Volumes of transactions passing through the platform are already in the millions of pounds per week with numbers expected to rise in the new year when travel restrictions are lifted.
“The benefits are really on both sides,” Da Re says. “The supplier can deliver all of their invoices using a single platform to all of the Abta members.
“On the agent side they work with many suppliers so they can get all of the information presented to them in a single place.
“So rather than 20 statements they receive everything in one platform and it takes care of all the reconciliation and balancing.”
In the Abta partnership the association’s bank account does all the clearing, but Travel Ledger will start to offer a wider range of payment options to direct debit like digital wallets.
Da Re said Travel Ledger operates like a Paypal for B2B invoicing in travel offering flexibility and transparency to any travel companies that need to exchange financial information.
And he said the firm is focussed on providing greater flexibility to travel agents, by facilitating that and integrating with back-office systems, as well as operators.
Ultimately Travel Ledger can enable operators to have bespoke arrangements for payment terms with agents based on their commercial relationships and credit agreements.
This opens up the possibility that the blockchain platform developed by Travel Ledger, with its added level of security could transform industry regulation.

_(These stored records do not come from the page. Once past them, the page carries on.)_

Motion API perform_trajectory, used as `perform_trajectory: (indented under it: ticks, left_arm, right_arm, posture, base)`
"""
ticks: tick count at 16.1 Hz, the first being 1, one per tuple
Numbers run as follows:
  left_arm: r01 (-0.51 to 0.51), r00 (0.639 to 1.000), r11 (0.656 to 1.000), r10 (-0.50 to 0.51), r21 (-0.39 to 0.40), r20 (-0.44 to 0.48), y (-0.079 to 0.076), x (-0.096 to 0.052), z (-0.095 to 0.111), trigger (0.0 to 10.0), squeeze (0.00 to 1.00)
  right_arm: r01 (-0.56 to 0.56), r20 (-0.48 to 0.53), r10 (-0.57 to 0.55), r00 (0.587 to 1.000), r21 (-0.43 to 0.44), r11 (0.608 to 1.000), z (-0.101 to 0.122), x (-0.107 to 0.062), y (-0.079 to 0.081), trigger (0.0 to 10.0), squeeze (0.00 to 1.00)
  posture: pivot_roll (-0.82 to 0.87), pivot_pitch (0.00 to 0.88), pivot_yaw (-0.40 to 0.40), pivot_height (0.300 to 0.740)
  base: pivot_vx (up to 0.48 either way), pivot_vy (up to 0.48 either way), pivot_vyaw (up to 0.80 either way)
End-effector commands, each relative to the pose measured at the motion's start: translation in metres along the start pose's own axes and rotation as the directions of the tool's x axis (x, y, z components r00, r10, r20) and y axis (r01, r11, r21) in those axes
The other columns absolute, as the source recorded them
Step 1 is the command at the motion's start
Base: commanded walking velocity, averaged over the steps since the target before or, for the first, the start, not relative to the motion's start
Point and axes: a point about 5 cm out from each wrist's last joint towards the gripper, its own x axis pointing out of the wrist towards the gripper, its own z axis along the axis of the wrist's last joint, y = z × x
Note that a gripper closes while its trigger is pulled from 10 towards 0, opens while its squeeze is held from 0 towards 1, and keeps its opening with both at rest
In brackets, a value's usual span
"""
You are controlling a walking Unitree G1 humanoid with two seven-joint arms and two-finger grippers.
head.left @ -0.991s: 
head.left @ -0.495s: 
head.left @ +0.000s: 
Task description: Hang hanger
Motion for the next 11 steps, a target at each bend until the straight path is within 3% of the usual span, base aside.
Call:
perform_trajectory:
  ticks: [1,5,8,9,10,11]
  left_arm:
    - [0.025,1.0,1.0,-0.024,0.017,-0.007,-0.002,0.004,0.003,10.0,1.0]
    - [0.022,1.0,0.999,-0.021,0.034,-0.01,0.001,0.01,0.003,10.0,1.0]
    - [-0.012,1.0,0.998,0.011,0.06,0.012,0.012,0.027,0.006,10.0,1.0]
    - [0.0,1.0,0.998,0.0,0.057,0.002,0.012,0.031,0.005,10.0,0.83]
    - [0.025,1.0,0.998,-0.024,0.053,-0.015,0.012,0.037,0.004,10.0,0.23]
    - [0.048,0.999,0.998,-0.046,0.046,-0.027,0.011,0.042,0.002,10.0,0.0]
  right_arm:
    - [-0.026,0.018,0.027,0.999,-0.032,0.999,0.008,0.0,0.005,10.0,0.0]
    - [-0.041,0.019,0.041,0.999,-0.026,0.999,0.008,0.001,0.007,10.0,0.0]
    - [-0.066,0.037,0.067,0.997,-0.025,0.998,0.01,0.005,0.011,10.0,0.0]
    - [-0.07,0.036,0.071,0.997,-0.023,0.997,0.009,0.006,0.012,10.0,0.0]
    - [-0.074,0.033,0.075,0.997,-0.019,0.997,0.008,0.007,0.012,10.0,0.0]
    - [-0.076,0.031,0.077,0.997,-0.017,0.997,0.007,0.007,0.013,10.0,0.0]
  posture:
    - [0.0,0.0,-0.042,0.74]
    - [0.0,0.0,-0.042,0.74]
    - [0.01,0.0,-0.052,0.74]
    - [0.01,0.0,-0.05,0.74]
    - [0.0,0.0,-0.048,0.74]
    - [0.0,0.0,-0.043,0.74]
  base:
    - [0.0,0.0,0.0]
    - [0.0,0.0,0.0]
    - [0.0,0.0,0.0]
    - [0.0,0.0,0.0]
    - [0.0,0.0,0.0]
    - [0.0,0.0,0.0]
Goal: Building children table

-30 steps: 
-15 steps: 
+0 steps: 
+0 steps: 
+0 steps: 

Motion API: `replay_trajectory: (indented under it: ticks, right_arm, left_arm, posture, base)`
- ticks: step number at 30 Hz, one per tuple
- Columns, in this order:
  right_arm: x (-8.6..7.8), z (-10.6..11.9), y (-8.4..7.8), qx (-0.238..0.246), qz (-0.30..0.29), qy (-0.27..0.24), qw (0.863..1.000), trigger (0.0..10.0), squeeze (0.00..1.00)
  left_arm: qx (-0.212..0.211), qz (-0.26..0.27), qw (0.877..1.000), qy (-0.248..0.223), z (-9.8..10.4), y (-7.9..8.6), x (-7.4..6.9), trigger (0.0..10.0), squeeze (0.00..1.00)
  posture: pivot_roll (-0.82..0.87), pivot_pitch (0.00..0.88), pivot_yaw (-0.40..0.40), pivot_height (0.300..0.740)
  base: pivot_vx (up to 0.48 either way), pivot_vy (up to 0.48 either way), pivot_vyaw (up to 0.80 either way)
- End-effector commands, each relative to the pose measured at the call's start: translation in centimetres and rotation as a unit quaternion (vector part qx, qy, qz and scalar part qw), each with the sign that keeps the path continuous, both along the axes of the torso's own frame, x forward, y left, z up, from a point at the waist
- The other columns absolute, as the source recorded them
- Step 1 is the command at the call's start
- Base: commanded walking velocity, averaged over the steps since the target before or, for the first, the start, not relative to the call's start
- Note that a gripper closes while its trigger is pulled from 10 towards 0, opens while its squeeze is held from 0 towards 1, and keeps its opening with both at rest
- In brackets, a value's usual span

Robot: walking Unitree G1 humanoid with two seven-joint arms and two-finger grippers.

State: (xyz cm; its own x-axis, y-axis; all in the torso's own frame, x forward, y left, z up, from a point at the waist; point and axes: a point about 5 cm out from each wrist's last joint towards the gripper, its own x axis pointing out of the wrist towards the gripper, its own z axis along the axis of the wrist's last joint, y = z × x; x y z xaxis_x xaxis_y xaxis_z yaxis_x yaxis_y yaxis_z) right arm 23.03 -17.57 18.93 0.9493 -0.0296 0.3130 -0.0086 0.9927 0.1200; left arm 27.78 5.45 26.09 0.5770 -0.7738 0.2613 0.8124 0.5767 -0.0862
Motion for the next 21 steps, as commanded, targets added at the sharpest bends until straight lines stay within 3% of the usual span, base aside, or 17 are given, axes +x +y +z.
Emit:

The CAA has begun a consultation about the future of the Atol scheme which, essentially, is looking to de-risk from exposure following COVID and major failures like Thomas Cook.
The regulator is keen on travel firms separating client monies from working capital in trusts to ensure customers cannot lose out, but this would hit many financial models in travel.
Da Re said: “It’s good that the CAA is consulting with the industry. We think there is definitely the potential to improve the processes to make it easier for everyone involved.
“We need to consider the financial impact that some of these regulations will have on the industry. And that’s where hopefully we can play our part.”